Hibiscus acapulcensis

Scientific classification
- Kingdom: Plantae
- Clade: Tracheophytes
- Clade: Angiosperms
- Clade: Eudicots
- Clade: Rosids
- Order: Malvales
- Family: Malvaceae
- Genus: Hibiscus
- Species: H. acapulcensis
- Binomial name: Hibiscus acapulcensis Fryxell)

= Hibiscus acapulcensis =

- Genus: Hibiscus
- Species: acapulcensis
- Authority: Fryxell)

Species of flowering plant

Hibiscus acapulcensis is a species within the genus Hibiscus (family Malvaceae), native to the coastal regions of southwestern Mexico, primarily concentrated around Acapulco in Guerrero.

==Description==
H. acapulcensis is a relatively small to medium-sized shrub, typically attaining a height of 1.5 to 3 m. The plant is characterized by its large, showy, trumpet-shaped flowers, which range from deep pink to red or white, depending on the specific cultivar or environmental factors.
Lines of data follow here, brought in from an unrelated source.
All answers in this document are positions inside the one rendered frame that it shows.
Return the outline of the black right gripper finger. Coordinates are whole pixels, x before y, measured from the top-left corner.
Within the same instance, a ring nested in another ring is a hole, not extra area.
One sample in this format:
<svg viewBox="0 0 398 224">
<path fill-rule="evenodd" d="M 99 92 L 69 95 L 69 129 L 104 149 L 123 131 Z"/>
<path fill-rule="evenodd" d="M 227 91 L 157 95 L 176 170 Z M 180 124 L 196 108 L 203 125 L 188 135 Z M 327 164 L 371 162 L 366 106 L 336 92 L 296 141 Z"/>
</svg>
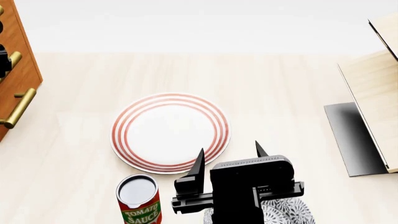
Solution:
<svg viewBox="0 0 398 224">
<path fill-rule="evenodd" d="M 205 177 L 205 153 L 201 149 L 193 167 L 187 175 L 174 181 L 177 197 L 188 197 L 203 193 Z"/>
<path fill-rule="evenodd" d="M 256 145 L 256 152 L 257 152 L 258 157 L 269 156 L 257 141 L 255 141 L 255 145 Z"/>
</svg>

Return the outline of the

The foliar morphology of H. acapulcensis consists of broad, ovate leaves arranged in a spiral pattern along a stalk, which contribute to its aesthetic appeal and overall physiological function.

==Distribution and habitat==
The plant demonstrates a preference for well-drained soils and is adapted to thrive in tropical and subtropical climates, with an optimal requirement for full sunlight exposure. In its native habitat (the hibiscus genus is originally native to tropical Asia), it is commonly found in lowland areas and along the fringes of tropical forests, where it likely benefits from the warmth, light, and occasional disturbances characteristic of such environments.
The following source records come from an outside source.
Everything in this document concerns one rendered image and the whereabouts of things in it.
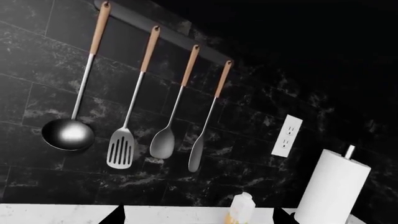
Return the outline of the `white wall power outlet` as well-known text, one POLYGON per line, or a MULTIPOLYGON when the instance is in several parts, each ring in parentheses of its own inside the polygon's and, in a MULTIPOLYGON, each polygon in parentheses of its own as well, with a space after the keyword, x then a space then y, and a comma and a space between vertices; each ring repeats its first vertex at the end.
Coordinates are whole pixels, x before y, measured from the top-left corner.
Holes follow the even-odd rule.
POLYGON ((280 129, 271 154, 287 158, 293 146, 295 138, 300 130, 303 120, 287 115, 280 129))

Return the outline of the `clear plastic bottle yellow liquid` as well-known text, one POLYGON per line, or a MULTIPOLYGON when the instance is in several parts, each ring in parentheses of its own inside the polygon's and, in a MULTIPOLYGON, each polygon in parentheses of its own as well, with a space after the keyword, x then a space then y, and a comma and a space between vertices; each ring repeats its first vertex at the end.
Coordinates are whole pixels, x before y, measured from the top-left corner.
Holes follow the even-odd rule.
POLYGON ((248 224, 255 207, 256 204, 251 194, 243 192, 235 195, 224 219, 224 224, 248 224))

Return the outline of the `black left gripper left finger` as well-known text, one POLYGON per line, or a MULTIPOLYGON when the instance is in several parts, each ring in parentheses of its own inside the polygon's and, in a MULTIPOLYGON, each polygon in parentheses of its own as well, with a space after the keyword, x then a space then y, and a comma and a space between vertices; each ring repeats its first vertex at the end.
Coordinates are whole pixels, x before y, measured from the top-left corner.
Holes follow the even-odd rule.
POLYGON ((124 205, 119 205, 106 218, 104 218, 99 222, 99 224, 124 224, 124 223, 125 223, 124 205))

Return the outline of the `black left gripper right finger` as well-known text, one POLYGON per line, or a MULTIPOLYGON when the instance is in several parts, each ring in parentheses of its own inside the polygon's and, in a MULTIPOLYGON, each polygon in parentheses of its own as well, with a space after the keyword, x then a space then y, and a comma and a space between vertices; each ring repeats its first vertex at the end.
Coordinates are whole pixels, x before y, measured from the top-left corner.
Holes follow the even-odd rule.
POLYGON ((282 208, 274 208, 272 219, 274 224, 297 224, 294 216, 288 214, 282 208))

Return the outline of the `dark wall utensil rail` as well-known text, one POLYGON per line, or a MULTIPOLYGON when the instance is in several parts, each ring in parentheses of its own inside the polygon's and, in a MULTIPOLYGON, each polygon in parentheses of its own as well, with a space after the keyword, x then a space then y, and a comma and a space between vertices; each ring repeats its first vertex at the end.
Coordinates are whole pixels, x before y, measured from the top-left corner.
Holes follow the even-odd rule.
POLYGON ((166 26, 160 25, 155 21, 139 14, 136 11, 128 9, 115 1, 110 1, 111 10, 110 16, 129 24, 130 26, 137 27, 138 29, 147 31, 148 33, 151 32, 154 26, 160 26, 160 38, 164 39, 168 42, 171 42, 185 50, 191 50, 192 47, 197 44, 200 46, 199 55, 213 63, 217 63, 218 65, 224 65, 226 61, 231 60, 230 57, 224 55, 217 50, 206 46, 205 44, 201 44, 196 40, 193 40, 177 31, 169 29, 166 26))
From an ecological perspective, H. acapulcensis exhibits notable resilience to coastal conditions, including moderate salt tolerance, which contributes to its suitability for cultivation in coastal gardens or areas subject to saline influences. Its ornamental value is enhanced by both its vibrant floral display and its relative hardiness in a range of environmental conditions.

==Uses==
In terms of ethnobotany, H. acapulcensis is utilized in traditional medicine, particularly for the preparation of infusions or teas derived from its flowers, although detailed pharmacological investigations of this species remain limited. Despite its regional prevalence, the species is not as widely cultivated as other members of the genus Hibiscus and is relatively uncommon outside its native range.

Overall, H. acapulcensis represents an important component of the Acapulco region's flora, notable for its ornamental characteristics, environmental adaptability, and potential medicinal uses. However, further studies would be necessary to explore its full ecological role and therapeutic properties.